O objetivo maior é garantir espaços na Casa e a eleição de um presidente que conduza o Legislativo de forma democrática, mas ainda não há um nome que uniformize o pensamento das legendas

Hoje, PCdoB, sob presidência de Luciana, se reunirá para decidir em quem vai votarHoje, PCdoB, sob presidência de Luciana, se reunirá para decidir em quem vai votar - Foto: Wilson Dias/Agência Brasil

 

Após o impeachment da ex-presidente Dilma Rousseff (PT), a oposição se articula para tentar manter a unidade na Câmara Federal e terá um desafio estratégico pela frente: definir uma posição na disputa pela presidência da Casa. Enquanto a candidatura do único nome do bloco antagonista, André Figueredo (PDT), não deslancha, PT, PCdoB e PDT seguem fragmentados e buscam uma posição que fortaleça as siglas. O objetivo maior é garantir espaços na Casa e a eleição de um presidente que conduza o Legislativo de forma democrática, mas ainda não há um nome que uniformize o pensamento das legendas.

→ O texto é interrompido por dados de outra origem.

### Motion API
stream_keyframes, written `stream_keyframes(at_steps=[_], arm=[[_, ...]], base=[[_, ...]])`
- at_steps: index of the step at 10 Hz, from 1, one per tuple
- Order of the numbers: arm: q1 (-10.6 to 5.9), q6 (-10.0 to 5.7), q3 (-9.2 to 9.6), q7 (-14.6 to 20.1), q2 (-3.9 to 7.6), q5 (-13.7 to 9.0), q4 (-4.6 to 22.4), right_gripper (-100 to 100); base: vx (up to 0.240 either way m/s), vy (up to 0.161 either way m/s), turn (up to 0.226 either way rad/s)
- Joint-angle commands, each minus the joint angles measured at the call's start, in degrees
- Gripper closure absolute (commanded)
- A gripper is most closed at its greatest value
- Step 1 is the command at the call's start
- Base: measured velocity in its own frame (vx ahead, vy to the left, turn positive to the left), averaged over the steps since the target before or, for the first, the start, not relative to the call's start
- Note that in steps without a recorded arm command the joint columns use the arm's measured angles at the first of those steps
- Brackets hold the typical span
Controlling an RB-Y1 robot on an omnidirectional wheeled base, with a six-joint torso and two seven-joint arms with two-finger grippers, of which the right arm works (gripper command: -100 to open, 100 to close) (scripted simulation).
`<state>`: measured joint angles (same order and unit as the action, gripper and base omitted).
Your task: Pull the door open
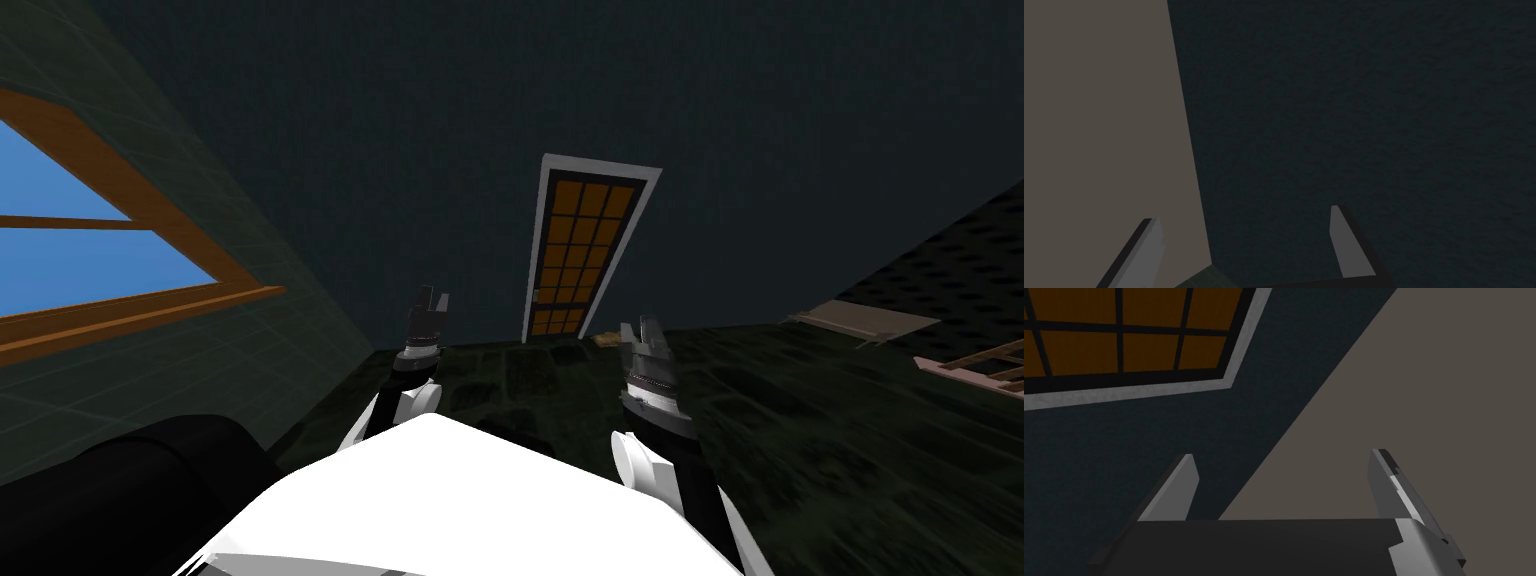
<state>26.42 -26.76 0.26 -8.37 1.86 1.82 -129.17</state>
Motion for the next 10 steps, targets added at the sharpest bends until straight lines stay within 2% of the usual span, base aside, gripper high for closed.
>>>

Hoje, petistas se reúnem, em Brasília, e os comunistas, em São Paulo, para definir posição. A direção do PDT também se reúne hoje e a expectativa é se manterá a postulação de Figueredo. Os petistas tendiam a apoiar Rodrigo Maia, mas Jovair Arantes também passou a ser considerado por assumir compromissos de manter proporcionalidade.

"O que o partido vai defender é o critério da proporcionalidade nos espaços da Casa. Maia defende isso e Jovair também. Vamos amadurecer, mas não é o momento de construir candidatura própria", avaliou Paulo Teixeira (PT-SP). Na semana passada, o líder do PT na Câmara, deputado Carlos Zarattini (SP), participou do lançamento da candidatura de Jovair e defendeu que "a bancada do PT quer participar efetivamente da Mesa da Câmara na proporcionalidade". Nos bastidores, petistas admitem dificuldades para explicar em suas bases sociais um voto a Maia ou Jovair.

A presidente nacional do PCdoB, Luciana Santos, admitiu que a oposição vem enfrentando dificuldades para construir uma alternativa, mas que o mais importante é evitar a volta de forças conservadoras para o comando da Casa. "O principal é afirmar o papel do legislativo e evitar o pior resultado que é o centrão ganhar. Não podemos permitir que a pauta conservadora volte e não podemos nos isolar", avaliou.

PSB
Em reunião, ontem, a bancada do PSB decidiu não lançar candidatura própria para a Presidência da Câmara. A tendência é que a sigla apoie novamente Rodrigo Maia, mas a legenda ainda não fechou com nenhum nome.